Я крепко прижимаю телефонную трубку к уху и пытаюсь подслушать — не смеется ли там кто-нибудь надо мною. Слышу какие-то приглушенные голоса и молчу. И тогда тот, с кем я говорил, продолжает свою речь как-то не очень гладко:
— В нашем городе, значит… вас… любят созданный вами образ большевика… песенку его распевают…
А! Теперь я понимаю, с кем у меня идет разговор. Не однажды ловился я на удочку этого весельчака. Ну, да на этот раз он меня не изловил.
— Так, — отвечаю я, — а иди-ка ты… Дай хоть дообедать-то!.. — Я вешаю трубку, возвращаюсь к столу и говорю жене:
— Бернес!.. Трепется!..
Через минуту телефон звонит снова и тот же голое повторяет, что рабочие Вольского завода высоко ценят мое искусство…
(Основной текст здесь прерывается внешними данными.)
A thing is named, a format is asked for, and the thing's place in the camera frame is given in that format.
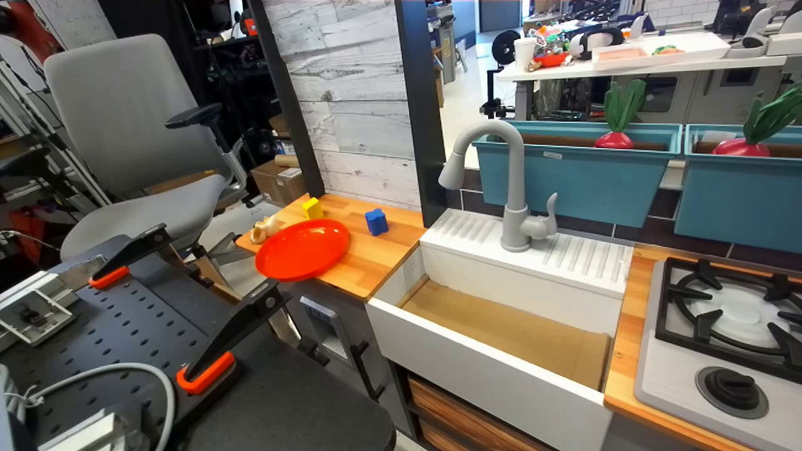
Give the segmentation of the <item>yellow block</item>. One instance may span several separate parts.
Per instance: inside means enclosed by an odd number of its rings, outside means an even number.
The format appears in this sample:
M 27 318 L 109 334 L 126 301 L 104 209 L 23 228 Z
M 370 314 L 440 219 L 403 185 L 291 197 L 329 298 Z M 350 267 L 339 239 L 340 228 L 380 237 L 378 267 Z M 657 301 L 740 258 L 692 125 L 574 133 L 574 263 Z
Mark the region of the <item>yellow block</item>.
M 322 209 L 317 198 L 307 198 L 300 203 L 306 219 L 322 219 Z

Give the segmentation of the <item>black stove grate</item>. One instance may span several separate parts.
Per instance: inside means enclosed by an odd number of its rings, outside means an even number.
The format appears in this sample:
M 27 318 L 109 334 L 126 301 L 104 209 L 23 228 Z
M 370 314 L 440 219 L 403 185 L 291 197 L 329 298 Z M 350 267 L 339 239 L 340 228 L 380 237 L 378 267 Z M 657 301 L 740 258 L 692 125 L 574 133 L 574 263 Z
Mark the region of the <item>black stove grate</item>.
M 657 338 L 802 381 L 800 280 L 666 258 L 657 301 Z

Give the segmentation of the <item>white background table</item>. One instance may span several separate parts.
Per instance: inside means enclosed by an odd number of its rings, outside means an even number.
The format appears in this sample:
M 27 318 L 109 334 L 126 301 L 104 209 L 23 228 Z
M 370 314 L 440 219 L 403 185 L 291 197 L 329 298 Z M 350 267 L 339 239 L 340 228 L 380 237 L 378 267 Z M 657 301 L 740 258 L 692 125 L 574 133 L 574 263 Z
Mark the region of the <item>white background table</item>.
M 508 65 L 502 70 L 502 78 L 515 86 L 515 116 L 524 119 L 530 108 L 528 93 L 535 83 L 759 70 L 781 68 L 785 64 L 787 59 L 781 52 L 769 52 L 766 47 L 733 50 L 713 34 L 680 34 L 598 47 L 589 61 L 568 59 L 558 68 L 524 70 L 519 65 Z

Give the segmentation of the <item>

Я рычу в трубку: «Перестань!» — и кидаю ее на рычажки.
Телефон не унимается и снова требует к себе. На этот раз к нему подходит жена и пытается угомонить разыгравшегося шутника:
— Марк! Хватит тебе… Дай человеку поесть!
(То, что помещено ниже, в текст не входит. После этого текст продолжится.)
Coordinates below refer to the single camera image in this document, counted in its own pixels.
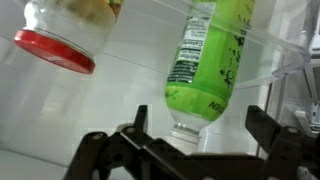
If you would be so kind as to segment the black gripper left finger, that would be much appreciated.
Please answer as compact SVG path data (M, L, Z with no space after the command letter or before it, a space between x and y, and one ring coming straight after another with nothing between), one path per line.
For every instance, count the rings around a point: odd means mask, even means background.
M163 139L147 134L148 107L140 105L132 124L121 124L109 136L87 133L76 150L63 180L108 180L124 168L134 180L183 180L184 155Z

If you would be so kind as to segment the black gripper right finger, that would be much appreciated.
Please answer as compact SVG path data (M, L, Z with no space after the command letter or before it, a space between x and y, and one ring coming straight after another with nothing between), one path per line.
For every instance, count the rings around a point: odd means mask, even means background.
M245 127L267 153L260 177L264 180L298 180L298 169L306 168L320 178L319 136L310 136L293 126L282 126L256 105L247 109Z

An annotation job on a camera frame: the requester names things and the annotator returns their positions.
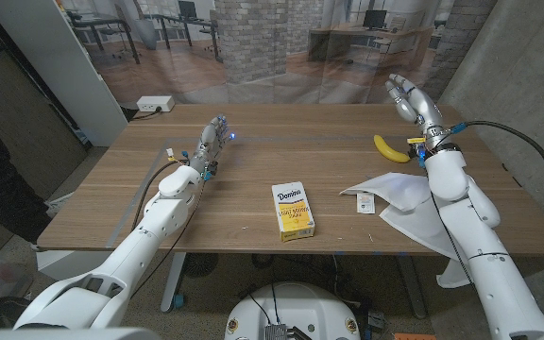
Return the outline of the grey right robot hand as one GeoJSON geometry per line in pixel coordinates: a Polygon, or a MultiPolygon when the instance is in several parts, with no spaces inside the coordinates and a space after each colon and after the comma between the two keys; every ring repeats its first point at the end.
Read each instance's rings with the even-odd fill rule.
{"type": "Polygon", "coordinates": [[[399,115],[408,123],[415,124],[426,138],[428,149],[451,142],[440,110],[413,82],[401,75],[390,74],[385,87],[394,100],[399,115]]]}

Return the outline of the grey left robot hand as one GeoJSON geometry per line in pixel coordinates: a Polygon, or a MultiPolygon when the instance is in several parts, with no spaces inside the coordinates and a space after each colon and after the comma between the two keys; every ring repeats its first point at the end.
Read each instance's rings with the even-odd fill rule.
{"type": "Polygon", "coordinates": [[[214,117],[206,125],[199,137],[195,152],[189,159],[189,165],[205,180],[209,180],[217,172],[220,153],[228,141],[235,139],[229,132],[228,122],[224,115],[214,117]]]}

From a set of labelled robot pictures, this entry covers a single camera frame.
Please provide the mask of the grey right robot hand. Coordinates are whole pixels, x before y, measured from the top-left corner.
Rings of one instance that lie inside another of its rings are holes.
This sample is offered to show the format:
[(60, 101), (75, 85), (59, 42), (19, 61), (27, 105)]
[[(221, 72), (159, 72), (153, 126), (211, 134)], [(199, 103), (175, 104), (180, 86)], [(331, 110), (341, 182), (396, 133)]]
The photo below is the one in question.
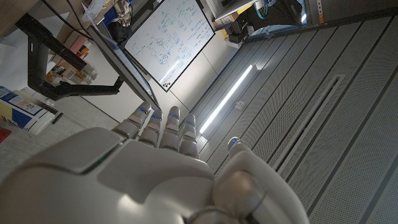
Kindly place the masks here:
[(195, 117), (178, 132), (143, 102), (112, 130), (91, 128), (25, 161), (1, 183), (2, 223), (308, 223), (295, 192), (240, 138), (214, 174)]

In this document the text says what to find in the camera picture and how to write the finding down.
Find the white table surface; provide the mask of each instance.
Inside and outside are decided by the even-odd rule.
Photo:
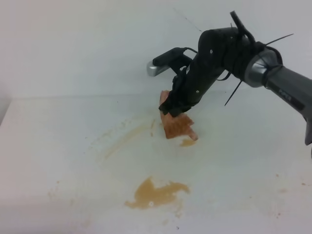
[[[12,101],[0,126],[0,232],[310,234],[303,118],[265,89],[224,107],[229,95],[208,92],[189,111],[199,134],[189,147],[165,139],[158,95]],[[190,193],[125,206],[149,177]]]

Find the stain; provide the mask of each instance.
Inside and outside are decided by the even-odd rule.
[[[151,124],[151,129],[153,129],[154,125],[155,125],[156,120],[154,119],[152,124]]]
[[[195,145],[196,141],[191,139],[183,139],[182,143],[180,144],[181,147],[189,147],[191,145]]]
[[[88,228],[90,225],[91,225],[91,219],[90,219],[90,218],[86,219],[85,221],[83,221],[83,222],[81,223],[81,226],[82,226],[83,228]]]
[[[52,196],[51,192],[48,192],[48,197],[49,197],[50,200],[53,199],[53,196]]]
[[[171,181],[164,187],[155,188],[152,178],[149,177],[136,190],[134,196],[135,202],[126,201],[125,205],[132,209],[148,209],[167,205],[177,200],[176,193],[179,191],[184,191],[187,194],[190,193],[189,187],[185,184]],[[177,212],[180,212],[181,209],[182,205],[180,207],[178,206]]]
[[[182,216],[182,209],[183,209],[183,203],[182,200],[177,201],[176,203],[176,210],[174,211],[176,218],[181,218]]]
[[[104,155],[105,159],[108,159],[112,154],[117,152],[123,145],[125,145],[132,138],[134,138],[135,136],[137,136],[138,134],[140,134],[144,130],[146,130],[145,125],[140,125],[134,129],[132,129],[130,132],[128,132],[126,135],[124,135],[117,143],[115,143],[112,147],[110,147],[106,151],[106,153]]]
[[[169,223],[169,220],[167,220],[167,219],[164,220],[164,221],[162,221],[162,225],[163,225],[163,226],[166,226],[168,223]]]
[[[285,189],[285,188],[279,189],[279,190],[278,190],[278,192],[281,193],[281,194],[285,194],[285,193],[287,193],[287,191],[288,191],[288,190]]]
[[[69,206],[73,206],[74,205],[74,203],[75,203],[75,200],[72,198],[72,199],[70,199],[70,203],[69,203]]]

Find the white wall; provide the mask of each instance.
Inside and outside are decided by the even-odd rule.
[[[173,72],[150,78],[146,63],[200,30],[228,27],[236,10],[256,39],[312,77],[308,0],[0,0],[0,85],[13,98],[158,93]],[[235,78],[213,86],[232,90]]]
Потом долго слушает, пожимает плечами, нерешительно бормочет:
— Пожалуйста, — тихонько кладет трубку и, подходя к столу, произносит: — Похож на Марка… но странно… никак не признается… стоит на своем… В общем, сказал, что тебе будут сейчас звонить из Саратова.
И действительно, вскоре снова затрещал междугородный звонок. Уже другой голос заявил, что он говорит из Саратовского обкома партии и что на самом деле Вольск и Хвалынск выдвигают мою кандидатуру в Верховный Совет… Мало того, этот человек настоятельно просил меня сейчас же, не теряя времени, телеграфировать в Вольский райком мое согласие баллотироваться на выборах от их избирательного округа:
— Не ожидайте телеграмм от избирателей. Известите их немедленно, что вы согласны. Даю вам слово, что мы не шутим! Ручаюсь вам, что просьбы хвалынцев и вольцев вы получите часа через два, а может быть, и того раньше. Но ваше согласие они должны иметь до двенадцати часов ночи, так как это последний срок регистрации кандидатов… А чтобы у вас не оставалось никаких сомнений в серьезности нашей просьбы, вам теперь же позвонят из ЦК партии… Так, пожалуйста, шлите телеграмму!
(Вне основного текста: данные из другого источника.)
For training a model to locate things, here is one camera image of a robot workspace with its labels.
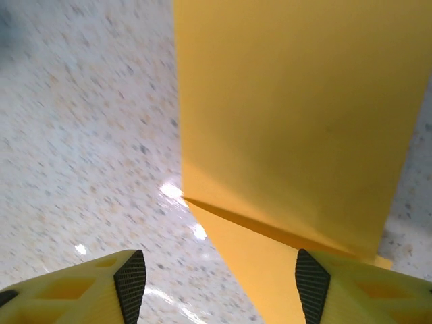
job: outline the black rubber pad
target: black rubber pad
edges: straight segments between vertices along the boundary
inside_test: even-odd
[[[15,290],[5,290],[4,292],[0,292],[0,307],[6,305],[16,296],[18,296],[18,292]]]
[[[296,284],[306,324],[319,324],[330,285],[330,274],[306,250],[299,250]]]
[[[137,250],[115,273],[115,289],[125,324],[135,324],[140,316],[146,285],[146,265],[141,250]]]

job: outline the rectangular cutout
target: rectangular cutout
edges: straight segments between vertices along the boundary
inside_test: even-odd
[[[397,324],[431,324],[432,310],[395,310],[390,312]]]
[[[356,281],[356,285],[371,298],[412,298],[413,295],[394,283]]]
[[[95,278],[61,278],[50,283],[36,297],[40,299],[78,299],[94,282]]]
[[[67,310],[67,307],[55,304],[51,307],[37,304],[30,303],[16,309],[2,324],[54,324]]]

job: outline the yellow paper
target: yellow paper
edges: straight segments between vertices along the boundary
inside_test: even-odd
[[[294,277],[298,251],[195,205],[189,206],[194,215],[199,215],[212,243],[266,323],[304,323]]]
[[[185,198],[373,262],[431,71],[432,1],[174,3]],[[218,246],[232,221],[192,212],[279,323],[229,255],[245,252]]]

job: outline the speckled floor
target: speckled floor
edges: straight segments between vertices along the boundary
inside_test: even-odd
[[[179,198],[171,1],[0,1],[0,286],[143,249],[141,323],[262,323]],[[432,87],[381,254],[432,281]]]

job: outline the yellow robot part
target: yellow robot part
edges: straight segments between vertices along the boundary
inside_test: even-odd
[[[431,324],[432,283],[300,250],[296,284],[307,324]]]
[[[145,282],[142,251],[121,251],[1,290],[0,323],[136,323]]]

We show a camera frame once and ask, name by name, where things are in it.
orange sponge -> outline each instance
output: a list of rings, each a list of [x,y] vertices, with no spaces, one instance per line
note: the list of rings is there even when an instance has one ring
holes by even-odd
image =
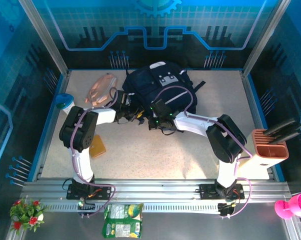
[[[91,158],[96,158],[106,152],[106,148],[99,135],[95,135],[89,147],[89,155]]]

green snack package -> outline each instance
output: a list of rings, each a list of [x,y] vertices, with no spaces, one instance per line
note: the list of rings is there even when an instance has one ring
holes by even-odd
[[[141,238],[144,204],[108,204],[102,235],[110,238]]]

orange pen holder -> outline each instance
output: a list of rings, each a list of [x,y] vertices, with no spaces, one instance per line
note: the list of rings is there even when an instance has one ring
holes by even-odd
[[[265,136],[265,129],[255,129],[247,137],[245,147],[251,152],[252,158],[242,159],[239,162],[239,170],[241,173],[249,173],[261,169],[267,169],[274,166],[289,157],[286,142],[280,142],[276,145],[268,143],[274,137]],[[245,151],[240,157],[249,156]]]

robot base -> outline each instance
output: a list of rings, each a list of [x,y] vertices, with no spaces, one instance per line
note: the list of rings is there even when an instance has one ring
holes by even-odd
[[[245,199],[243,186],[241,184],[236,184],[234,190],[236,190],[239,196],[236,192],[231,191],[231,193],[226,197],[226,200]],[[215,184],[200,184],[197,192],[199,193],[201,200],[225,200],[225,197],[220,196],[216,192]]]
[[[74,179],[72,179],[71,184],[68,185],[66,199],[79,200],[81,197],[88,198],[89,195],[92,195],[88,198],[89,200],[108,200],[110,199],[111,194],[111,187],[91,186],[76,182]]]

pink toy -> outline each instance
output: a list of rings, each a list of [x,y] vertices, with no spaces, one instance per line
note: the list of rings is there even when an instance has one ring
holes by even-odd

И опять позвонил телефон, и уже из ЦК подтвердили все, что говорили мне волжане.
И теперь, наконец, уверился я, что со мной не шутят, что на самом деле в моей жизни произошло необыкновенное, удивительное событие и что я могу радоваться и гордиться этим днем.
А через неделю я ехал на предвыборное собрание.